Segundo os papéis do instituto, o dinheiro foi captado junto à Eletrobrás, entre maio e dezembro de 2006. No período, a estatal era subordinada ao então ministro de Minas e Energia Silas Rondeau, que foi indicado por Sarney e está sob investigação da Polícia Federal.

Em maio, Fernando Sarney informou ter recebido R$ 70 mil para organizar o “Baile do Fofão”, apresentado ao MinC como uma festa de carnaval.

Posteriormente, ele alegou que o evento teria sido financiado com recursos próprios, mas os extratos bancários comprovam o depósito da Eletrobrás. Em dezembro, Fernando disse ter captado mais R$ 150 mil para o “Brilha São Luís”, que previa a organização de corais natalinos, a iluminação da Torre de São Francisco e a decoração natalina da cidade.

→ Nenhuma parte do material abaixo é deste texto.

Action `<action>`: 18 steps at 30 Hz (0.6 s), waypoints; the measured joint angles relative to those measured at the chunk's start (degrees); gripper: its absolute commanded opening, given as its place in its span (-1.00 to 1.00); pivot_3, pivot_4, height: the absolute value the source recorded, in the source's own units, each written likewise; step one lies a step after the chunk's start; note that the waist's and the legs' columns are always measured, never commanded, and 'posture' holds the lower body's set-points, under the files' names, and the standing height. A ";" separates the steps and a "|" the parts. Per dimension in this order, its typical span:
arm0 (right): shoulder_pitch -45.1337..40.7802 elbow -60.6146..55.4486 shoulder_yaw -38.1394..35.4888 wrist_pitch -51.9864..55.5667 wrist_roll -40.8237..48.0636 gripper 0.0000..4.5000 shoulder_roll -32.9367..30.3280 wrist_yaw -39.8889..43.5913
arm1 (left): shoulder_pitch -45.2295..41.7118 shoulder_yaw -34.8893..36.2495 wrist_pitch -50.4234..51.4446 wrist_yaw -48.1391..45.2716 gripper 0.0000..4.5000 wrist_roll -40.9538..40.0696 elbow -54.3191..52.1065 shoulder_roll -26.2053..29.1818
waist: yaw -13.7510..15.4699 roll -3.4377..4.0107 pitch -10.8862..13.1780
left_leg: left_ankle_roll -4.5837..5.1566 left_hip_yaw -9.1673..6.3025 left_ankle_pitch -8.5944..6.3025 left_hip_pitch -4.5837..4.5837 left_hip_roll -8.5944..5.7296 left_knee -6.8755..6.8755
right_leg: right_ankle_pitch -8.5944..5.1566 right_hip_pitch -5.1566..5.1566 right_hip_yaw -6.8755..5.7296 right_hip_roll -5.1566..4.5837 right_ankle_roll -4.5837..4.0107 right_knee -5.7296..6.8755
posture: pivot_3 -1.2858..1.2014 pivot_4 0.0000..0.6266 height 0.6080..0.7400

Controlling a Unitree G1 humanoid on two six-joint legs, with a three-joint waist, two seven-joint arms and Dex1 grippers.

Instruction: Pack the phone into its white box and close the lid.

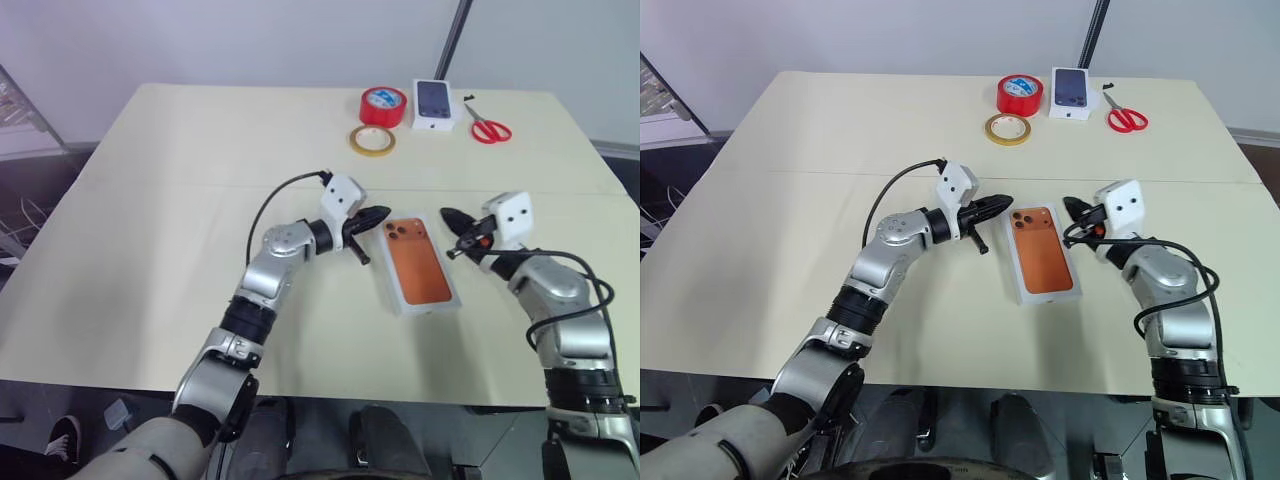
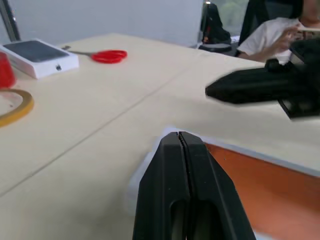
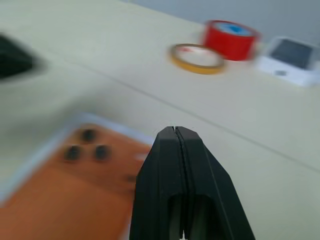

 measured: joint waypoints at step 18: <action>2.72 -3.95 -2.59 9.57 7.46 1.00 -0.41 4.18 | 3.66 2.08 4.57 -3.61 0.97 -1.01 -4.61 8.04 | -0.62 -0.19 -0.23 | 0.04 0.03 -0.04 0.54 0.08 -0.22 | -0.06 0.43 0.11 -0.06 0.05 -0.09 | 0.03 -0.52 1.00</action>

Segundo admitiu o próprio Mirante, só o primeiro item saiu do papel.

Ao conferir as notas fiscais do processo, O GLOBO constatou que o instituto usou empresas ligadas à família Sarney para justificar o uso de mais da metade dos recursos. Só a TV Mirante emitiu recibos no valor de R$ 67 mil, a título de venda de publicidade para os dois projetos. A Rádio Mirante teria recebido R$ 7,2 mil, e a Gráfica Escolar, R$ 6 mil. A lista de notas inclui até a Associação dos Amigos do Bom Menino das Mercês (Abom), uma das ONGs da família suspeitas de desviar recursos públicos. A Abom emitiu duas notas no valor total de R$ 9 mil.

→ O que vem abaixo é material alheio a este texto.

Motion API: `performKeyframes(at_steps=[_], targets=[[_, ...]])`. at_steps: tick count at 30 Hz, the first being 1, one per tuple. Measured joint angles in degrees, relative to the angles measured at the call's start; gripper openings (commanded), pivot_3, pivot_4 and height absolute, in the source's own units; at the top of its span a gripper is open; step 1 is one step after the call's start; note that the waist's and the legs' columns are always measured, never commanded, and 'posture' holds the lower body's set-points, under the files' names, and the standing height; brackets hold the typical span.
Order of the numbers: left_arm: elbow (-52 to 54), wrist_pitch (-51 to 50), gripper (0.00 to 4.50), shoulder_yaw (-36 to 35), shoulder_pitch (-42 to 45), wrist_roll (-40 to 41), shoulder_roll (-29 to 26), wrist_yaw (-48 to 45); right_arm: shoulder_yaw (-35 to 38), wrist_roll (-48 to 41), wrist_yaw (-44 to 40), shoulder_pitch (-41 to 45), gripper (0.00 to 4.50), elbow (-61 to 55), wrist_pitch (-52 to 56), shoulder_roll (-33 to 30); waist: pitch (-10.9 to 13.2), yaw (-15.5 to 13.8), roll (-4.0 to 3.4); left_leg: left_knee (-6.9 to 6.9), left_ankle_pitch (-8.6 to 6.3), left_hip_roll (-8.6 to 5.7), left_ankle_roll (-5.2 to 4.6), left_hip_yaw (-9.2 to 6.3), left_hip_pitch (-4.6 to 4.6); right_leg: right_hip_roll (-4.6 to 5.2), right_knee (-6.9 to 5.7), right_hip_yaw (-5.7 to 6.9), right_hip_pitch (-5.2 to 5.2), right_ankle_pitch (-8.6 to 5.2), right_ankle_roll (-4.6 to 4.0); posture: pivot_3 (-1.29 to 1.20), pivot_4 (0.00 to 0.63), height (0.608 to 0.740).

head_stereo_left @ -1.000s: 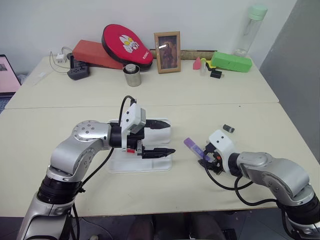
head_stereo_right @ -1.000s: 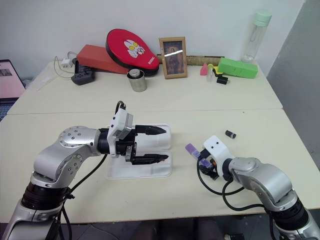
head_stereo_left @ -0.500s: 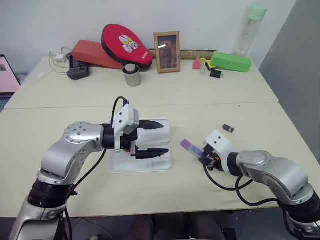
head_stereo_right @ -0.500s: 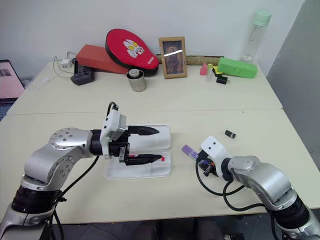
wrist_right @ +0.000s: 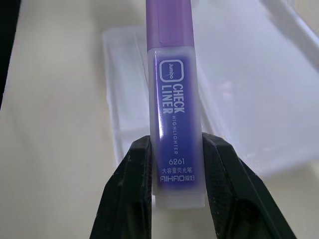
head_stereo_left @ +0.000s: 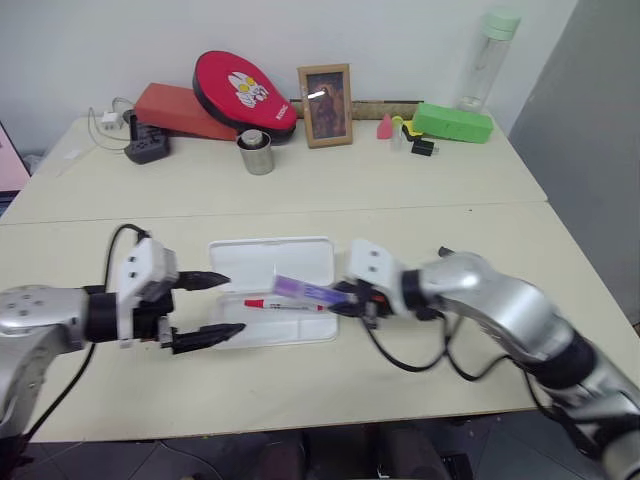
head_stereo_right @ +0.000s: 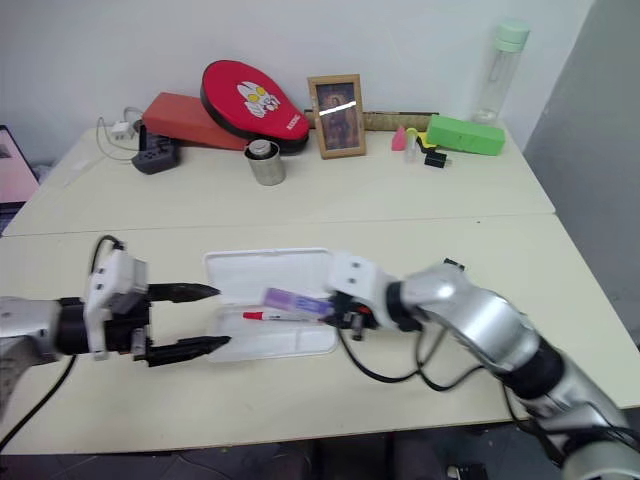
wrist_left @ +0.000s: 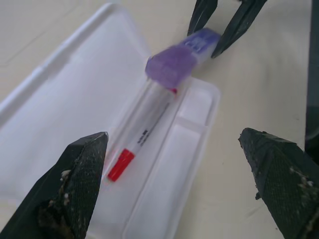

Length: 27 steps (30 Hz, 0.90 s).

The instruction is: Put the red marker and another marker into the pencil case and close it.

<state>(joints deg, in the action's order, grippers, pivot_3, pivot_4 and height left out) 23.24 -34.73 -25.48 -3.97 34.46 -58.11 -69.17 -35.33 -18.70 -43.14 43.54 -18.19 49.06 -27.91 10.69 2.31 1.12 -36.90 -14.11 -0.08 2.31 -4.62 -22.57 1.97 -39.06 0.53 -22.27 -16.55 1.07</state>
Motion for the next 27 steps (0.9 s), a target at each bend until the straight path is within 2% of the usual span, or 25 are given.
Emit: performKeyframes(at_steps=[4, 6, 9, 21, 27], targets=[[1.5, -1.6, 4.50, -3.4, -4.9, 1.0, 0.0, 0.0, -2.1, 2.3, -2.0, 0.7, 1.05, 6.6, -2.3, 4.3, 0.0, -0.5, 0.02, -0.03, -0.01, -0.08, 0.01, 0.01, -0.16, 0.13, 0.06, -0.04, -0.09, 0.01, 0.01, 0.00, 0.150, 0.740], [2.8, -2.6, 4.50, -7.4, -7.7, 1.4, 0.2, 0.6, -3.5, 3.1, -3.2, 1.5, 1.05, 8.6, -3.2, 7.6, 0.0, -0.5, 0.02, -0.03, -0.01, -0.08, 0.01, 0.01, -0.11, 0.18, 0.02, -0.02, -0.09, 0.01, 0.01, 0.00, 0.150, 0.740], [4.2, -3.0, 4.50, -9.7, -8.9, 1.6, 0.5, 1.4, -4.3, 4.1, -4.4, 2.2, 1.05, 9.7, -4.0, 9.7, 0.0, -0.5, 0.01, -0.02, -0.01, -0.05, 0.01, -0.06, -0.03, 0.17, -0.01, 0.00, -0.04, 0.01, 0.00, 0.00, 0.150, 0.740], [6.6, -4.9, 4.50, -10.2, -9.1, 3.7, 0.6, 4.5, -6.6, 10.5, -6.9, 3.8, 1.05, 22.1, -10.0, 17.3, 0.0, -0.5, 0.01, 0.01, -0.01, -0.03, 0.02, -0.01, 0.04, 0.10, -0.03, -0.01, -0.05, 0.02, -0.01, 0.00, 0.150, 0.740], [6.6, -4.9, 4.50, -10.2, -8.8, 3.8, 0.6, 4.8, -6.5, 12.0, -8.2, 4.3, 1.05, 23.1, -11.2, 17.7, 0.0, -0.5, 0.01, 0.02, -0.01, -0.03, 0.02, -0.02, 0.03, 0.10, -0.02, -0.01, -0.05, 0.02, -0.01, 0.00, 0.150, 0.740]])
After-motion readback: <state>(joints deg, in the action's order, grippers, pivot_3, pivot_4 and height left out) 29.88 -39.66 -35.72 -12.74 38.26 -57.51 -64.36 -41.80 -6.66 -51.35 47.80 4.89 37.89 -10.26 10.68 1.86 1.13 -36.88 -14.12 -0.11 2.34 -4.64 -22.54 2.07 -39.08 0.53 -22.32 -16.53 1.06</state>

O processo também revela a existência de mais uma suposta empresa fantasma ligada à família Sarney: o Centro Brasileiro de Produção Cultural (CBPC), que emitiu notas fiscais no valor de R$ 27 mil para o Instituto Mirante. O endereço declarado pelo CBPC à Receita Federal é o mesmo em que funcionam, em São Luís, a TV Mirante, o jornal “O Estado do Maranhão” e o próprio instituto que captou o dinheiro. Nas notas fiscais, aparece outro endereço suspeito, visitado ontem pelo GLOBO. Lá funciona, desde 2006, o Conselho Regional de Medicina Veterinária do Maranhão.

Outro indício de fraude é um recibo assinado por Fábio Henrique Gomes Aguiar, que se apresenta como responsável pelo CBPC. Fernando Sarney enviou um ofício ao MinC nomeando Fábio como representante do Instituto Mirante junto ao ministério. Fábio é apresentado como roteirista do filme “O Dono do Mar”, baseado num livro de Sarney. Ele não foi encontrado ontem nos endereços e telefones informados ao MinC. A cópia de um dos cheques enviados ao ministério, no valor de R$ 7 mil, traz no canhoto a seguinte inscrição: “Fabão comissão”.

Ontem, Diogo Adriano, ex-secretárioexecutivo do Instituto Mirante, disse que o CBPC nunca funcionou no endereço declarado à Receita. Inicialmente, ele afirmou não conhecer a empresa. Quando soube que os recibos eram assinados por Fábio, confirmou o vínculo, mas não soube explicar os serviços prestados pelo suposto assessor de Fernando.

— Se eu não me engano, ele colaborou em alguns projetos, mas não sei dizer quais. Mas, com certeza, a empresa dele nunca funcionou no endereço do Mirante — disse.

Sobre o fato de a maior parte do dinheiro ter parado em contas de empresas da família, foi lacônico: — São os veículos líderes daqui.

A questão ética eu apresentei ao ministério, mas eles disseram que não havia problema algum.

O advogado Eduardo Ferrão, que defende Fernando Sarney, disse não conhecer os documentos do MinC.